(Stored data)
-- Opening Marker --
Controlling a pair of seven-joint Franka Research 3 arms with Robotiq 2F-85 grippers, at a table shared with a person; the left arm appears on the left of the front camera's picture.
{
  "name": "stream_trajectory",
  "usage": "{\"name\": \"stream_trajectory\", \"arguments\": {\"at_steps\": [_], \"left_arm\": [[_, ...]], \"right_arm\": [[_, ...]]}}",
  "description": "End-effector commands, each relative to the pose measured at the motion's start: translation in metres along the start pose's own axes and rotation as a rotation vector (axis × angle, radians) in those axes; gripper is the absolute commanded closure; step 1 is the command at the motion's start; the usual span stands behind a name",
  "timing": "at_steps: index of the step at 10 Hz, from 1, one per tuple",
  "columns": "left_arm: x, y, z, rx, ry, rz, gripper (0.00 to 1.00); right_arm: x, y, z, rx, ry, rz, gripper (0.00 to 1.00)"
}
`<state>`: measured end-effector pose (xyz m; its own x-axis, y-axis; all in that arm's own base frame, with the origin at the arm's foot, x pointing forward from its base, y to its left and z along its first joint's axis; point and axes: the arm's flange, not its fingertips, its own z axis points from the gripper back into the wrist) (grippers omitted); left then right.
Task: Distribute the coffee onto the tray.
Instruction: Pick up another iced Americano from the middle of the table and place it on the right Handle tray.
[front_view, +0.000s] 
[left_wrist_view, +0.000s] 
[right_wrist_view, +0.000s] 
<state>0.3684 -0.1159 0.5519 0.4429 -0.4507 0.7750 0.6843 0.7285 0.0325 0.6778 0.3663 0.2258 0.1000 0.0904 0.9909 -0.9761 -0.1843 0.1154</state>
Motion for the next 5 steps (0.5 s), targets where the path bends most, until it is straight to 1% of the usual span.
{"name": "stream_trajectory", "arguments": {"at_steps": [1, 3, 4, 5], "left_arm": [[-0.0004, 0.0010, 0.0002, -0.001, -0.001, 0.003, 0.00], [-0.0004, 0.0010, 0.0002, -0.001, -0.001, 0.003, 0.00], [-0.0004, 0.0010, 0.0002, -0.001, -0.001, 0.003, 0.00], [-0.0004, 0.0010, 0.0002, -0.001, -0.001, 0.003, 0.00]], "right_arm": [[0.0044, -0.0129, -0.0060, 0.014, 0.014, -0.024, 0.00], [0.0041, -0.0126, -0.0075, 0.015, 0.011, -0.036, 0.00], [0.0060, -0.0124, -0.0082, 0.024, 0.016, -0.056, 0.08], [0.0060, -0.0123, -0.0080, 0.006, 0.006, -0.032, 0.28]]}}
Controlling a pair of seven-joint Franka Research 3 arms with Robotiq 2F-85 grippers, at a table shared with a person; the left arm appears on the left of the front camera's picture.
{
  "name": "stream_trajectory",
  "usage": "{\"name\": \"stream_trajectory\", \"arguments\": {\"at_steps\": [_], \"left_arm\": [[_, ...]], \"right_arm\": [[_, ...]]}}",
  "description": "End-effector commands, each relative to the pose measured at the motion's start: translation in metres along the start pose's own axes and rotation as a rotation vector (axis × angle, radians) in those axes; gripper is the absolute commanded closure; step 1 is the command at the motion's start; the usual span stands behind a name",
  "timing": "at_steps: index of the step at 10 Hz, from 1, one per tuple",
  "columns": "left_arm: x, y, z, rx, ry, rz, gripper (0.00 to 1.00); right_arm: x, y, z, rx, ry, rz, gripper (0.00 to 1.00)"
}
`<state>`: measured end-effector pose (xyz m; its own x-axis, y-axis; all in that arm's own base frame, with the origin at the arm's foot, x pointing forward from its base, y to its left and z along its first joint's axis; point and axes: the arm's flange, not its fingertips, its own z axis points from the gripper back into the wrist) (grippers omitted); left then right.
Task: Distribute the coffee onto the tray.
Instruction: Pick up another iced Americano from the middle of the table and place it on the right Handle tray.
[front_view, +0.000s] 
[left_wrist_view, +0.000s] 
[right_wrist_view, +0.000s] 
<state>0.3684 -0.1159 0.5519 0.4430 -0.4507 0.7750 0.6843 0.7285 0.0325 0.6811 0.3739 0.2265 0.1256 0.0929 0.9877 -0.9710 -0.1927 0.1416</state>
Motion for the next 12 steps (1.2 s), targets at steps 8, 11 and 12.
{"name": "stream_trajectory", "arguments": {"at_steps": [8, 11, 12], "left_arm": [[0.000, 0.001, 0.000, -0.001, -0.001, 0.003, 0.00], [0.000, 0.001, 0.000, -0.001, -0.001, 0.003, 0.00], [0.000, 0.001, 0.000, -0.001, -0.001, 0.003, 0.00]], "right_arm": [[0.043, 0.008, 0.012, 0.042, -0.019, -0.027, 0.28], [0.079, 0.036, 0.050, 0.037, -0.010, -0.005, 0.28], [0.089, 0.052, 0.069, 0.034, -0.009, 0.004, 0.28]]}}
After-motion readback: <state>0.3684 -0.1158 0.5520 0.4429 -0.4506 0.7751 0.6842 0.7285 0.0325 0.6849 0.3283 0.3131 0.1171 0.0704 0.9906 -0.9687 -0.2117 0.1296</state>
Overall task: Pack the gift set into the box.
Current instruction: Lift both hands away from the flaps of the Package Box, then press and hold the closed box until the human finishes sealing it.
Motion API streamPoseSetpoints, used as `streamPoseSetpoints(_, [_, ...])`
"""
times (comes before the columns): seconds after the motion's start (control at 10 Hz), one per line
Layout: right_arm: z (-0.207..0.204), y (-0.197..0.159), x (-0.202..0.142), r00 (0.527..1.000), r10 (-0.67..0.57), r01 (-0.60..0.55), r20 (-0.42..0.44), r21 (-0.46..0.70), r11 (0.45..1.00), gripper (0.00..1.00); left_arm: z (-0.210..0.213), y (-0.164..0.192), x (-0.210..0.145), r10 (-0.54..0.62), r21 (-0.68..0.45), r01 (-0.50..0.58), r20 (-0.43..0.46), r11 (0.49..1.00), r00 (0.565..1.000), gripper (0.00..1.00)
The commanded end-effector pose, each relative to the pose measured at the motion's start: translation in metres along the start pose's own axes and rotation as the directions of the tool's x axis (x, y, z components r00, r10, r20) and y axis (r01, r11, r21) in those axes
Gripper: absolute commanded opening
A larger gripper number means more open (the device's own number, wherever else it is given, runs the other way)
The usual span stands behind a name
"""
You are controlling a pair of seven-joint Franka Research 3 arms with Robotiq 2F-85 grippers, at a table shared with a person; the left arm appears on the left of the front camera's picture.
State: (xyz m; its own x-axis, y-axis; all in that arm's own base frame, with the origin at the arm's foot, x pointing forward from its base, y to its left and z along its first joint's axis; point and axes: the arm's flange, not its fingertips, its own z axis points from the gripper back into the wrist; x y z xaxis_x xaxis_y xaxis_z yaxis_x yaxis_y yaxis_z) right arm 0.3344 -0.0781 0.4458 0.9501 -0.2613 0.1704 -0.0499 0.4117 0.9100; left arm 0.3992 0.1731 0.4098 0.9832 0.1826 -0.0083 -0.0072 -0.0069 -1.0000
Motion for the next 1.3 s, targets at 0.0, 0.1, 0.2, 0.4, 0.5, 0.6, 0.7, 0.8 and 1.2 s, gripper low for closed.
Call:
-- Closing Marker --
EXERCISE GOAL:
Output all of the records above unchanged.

SOLUTION BELOW:
Controlling a pair of seven-joint Franka Research 3 arms with Robotiq 2F-85 grippers, at a table shared with a person; the left arm appears on the left of the front camera's picture.
{
  "name": "stream_trajectory",
  "usage": "{\"name\": \"stream_trajectory\", \"arguments\": {\"at_steps\": [_], \"left_arm\": [[_, ...]], \"right_arm\": [[_, ...]]}}",
  "description": "End-effector commands, each relative to the pose measured at the motion's start: translation in metres along the start pose's own axes and rotation as a rotation vector (axis × angle, radians) in those axes; gripper is the absolute commanded closure; step 1 is the command at the motion's start; the usual span stands behind a name",
  "timing": "at_steps: index of the step at 10 Hz, from 1, one per tuple",
  "columns": "left_arm: x, y, z, rx, ry, rz, gripper (0.00 to 1.00); right_arm: x, y, z, rx, ry, rz, gripper (0.00 to 1.00)"
}
`<state>`: measured end-effector pose (xyz m; its own x-axis, y-axis; all in that arm's own base frame, with the origin at the arm's foot, x pointing forward from its base, y to its left and z along its first joint's axis; point and axes: the arm's flange, not its fingertips, its own z axis points from the gripper back into the wrist) (grippers omitted); left then right.
Task: Distribute the coffee onto the tray.
Instruction: Pick up another iced Americano from the middle of the table and place it on the right Handle tray.
[front_view, +0.000s] 
[left_wrist_view, +0.000s] 
[right_wrist_view, +0.000s] 
<state>0.3684 -0.1159 0.5519 0.4429 -0.4507 0.7750 0.6843 0.7285 0.0325 0.6778 0.3663 0.2258 0.1000 0.0904 0.9909 -0.9761 -0.1843 0.1154</state>
Motion for the next 5 steps (0.5 s), targets where the path bends most, until it is straight to 1% of the usual span.
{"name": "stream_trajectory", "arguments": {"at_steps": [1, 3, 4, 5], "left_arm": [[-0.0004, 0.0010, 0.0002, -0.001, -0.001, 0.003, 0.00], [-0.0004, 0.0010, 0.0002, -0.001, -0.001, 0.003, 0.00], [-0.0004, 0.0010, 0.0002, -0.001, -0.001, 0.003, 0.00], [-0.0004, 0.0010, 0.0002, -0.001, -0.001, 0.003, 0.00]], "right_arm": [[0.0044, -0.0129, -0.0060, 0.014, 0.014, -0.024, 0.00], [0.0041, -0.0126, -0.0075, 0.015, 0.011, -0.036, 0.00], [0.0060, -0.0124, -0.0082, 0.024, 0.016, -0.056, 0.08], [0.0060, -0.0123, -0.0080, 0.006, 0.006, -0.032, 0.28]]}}
Controlling a pair of seven-joint Franka Research 3 arms with Robotiq 2F-85 grippers, at a table shared with a person; the left arm appears on the left of the front camera's picture.
{
  "name": "stream_trajectory",
  "usage": "{\"name\": \"stream_trajectory\", \"arguments\": {\"at_steps\": [_], \"left_arm\": [[_, ...]], \"right_arm\": [[_, ...]]}}",
  "description": "End-effector commands, each relative to the pose measured at the motion's start: translation in metres along the start pose's own axes and rotation as a rotation vector (axis × angle, radians) in those axes; gripper is the absolute commanded closure; step 1 is the command at the motion's start; the usual span stands behind a name",
  "timing": "at_steps: index of the step at 10 Hz, from 1, one per tuple",
  "columns": "left_arm: x, y, z, rx, ry, rz, gripper (0.00 to 1.00); right_arm: x, y, z, rx, ry, rz, gripper (0.00 to 1.00)"
}
`<state>`: measured end-effector pose (xyz m; its own x-axis, y-axis; all in that arm's own base frame, with the origin at the arm's foot, x pointing forward from its base, y to its left and z along its first joint's axis; point and axes: the arm's flange, not its fingertips, its own z axis points from the gripper back into the wrist) (grippers omitted); left then right.
Task: Distribute the coffee onto the tray.
Instruction: Pick up another iced Americano from the middle of the table and place it on the right Handle tray.
[front_view, +0.000s] 
[left_wrist_view, +0.000s] 
[right_wrist_view, +0.000s] 
<state>0.3684 -0.1159 0.5519 0.4430 -0.4507 0.7750 0.6843 0.7285 0.0325 0.6811 0.3739 0.2265 0.1256 0.0929 0.9877 -0.9710 -0.1927 0.1416</state>
Motion for the next 12 steps (1.2 s), targets at steps 8, 11 and 12.
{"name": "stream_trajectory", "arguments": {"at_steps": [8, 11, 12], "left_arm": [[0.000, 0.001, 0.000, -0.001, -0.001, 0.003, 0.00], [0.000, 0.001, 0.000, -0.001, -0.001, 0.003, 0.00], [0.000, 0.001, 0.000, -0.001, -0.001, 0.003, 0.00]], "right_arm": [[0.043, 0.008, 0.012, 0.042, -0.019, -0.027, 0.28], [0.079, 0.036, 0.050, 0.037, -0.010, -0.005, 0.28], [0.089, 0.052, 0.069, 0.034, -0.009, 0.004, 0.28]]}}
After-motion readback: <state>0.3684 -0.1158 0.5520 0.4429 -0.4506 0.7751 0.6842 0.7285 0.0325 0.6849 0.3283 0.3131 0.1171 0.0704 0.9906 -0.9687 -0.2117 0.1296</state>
Overall task: Pack the gift set into the box.
Current instruction: Lift both hands away from the flaps of the Package Box, then press and hold the closed box until the human finishes sealing it.
Motion API streamPoseSetpoints, used as `streamPoseSetpoints(_, [_, ...])`
"""
times (comes before the columns): seconds after the motion's start (control at 10 Hz), one per line
Layout: right_arm: z (-0.207..0.204), y (-0.197..0.159), x (-0.202..0.142), r00 (0.527..1.000), r10 (-0.67..0.57), r01 (-0.60..0.55), r20 (-0.42..0.44), r21 (-0.46..0.70), r11 (0.45..1.00), gripper (0.00..1.00); left_arm: z (-0.210..0.213), y (-0.164..0.192), x (-0.210..0.145), r10 (-0.54..0.62), r21 (-0.68..0.45), r01 (-0.50..0.58), r20 (-0.43..0.46), r11 (0.49..1.00), r00 (0.565..1.000), gripper (0.00..1.00)
The commanded end-effector pose, each relative to the pose measured at the motion's start: translation in metres along the start pose's own axes and rotation as the directions of the tool's x axis (x, y, z components r00, r10, r20) and y axis (r01, r11, r21) in those axes
Gripper: absolute commanded opening
A larger gripper number means more open (the device's own number, wherever else it is given, runs the other way)
The usual span stands behind a name
"""
You are controlling a pair of seven-joint Franka Research 3 arms with Robotiq 2F-85 grippers, at a table shared with a person; the left arm appears on the left of the front camera's picture.
State: (xyz m; its own x-axis, y-axis; all in that arm's own base frame, with the origin at the arm's foot, x pointing forward from its base, y to its left and z along its first joint's axis; point and axes: the arm's flange, not its fingertips, its own z axis points from the gripper back into the wrist; x y z xaxis_x xaxis_y xaxis_z yaxis_x yaxis_y yaxis_z) right arm 0.3344 -0.0781 0.4458 0.9501 -0.2613 0.1704 -0.0499 0.4117 0.9100; left arm 0.3992 0.1731 0.4098 0.9832 0.1826 -0.0083 -0.0072 -0.0069 -1.0000
Motion for the next 1.3 s, targets at 0.0, 0.1, 0.2, 0.4, 0.5, 0.6, 0.7, 0.8 and 1.2 s, gripper low for closed.
Call:

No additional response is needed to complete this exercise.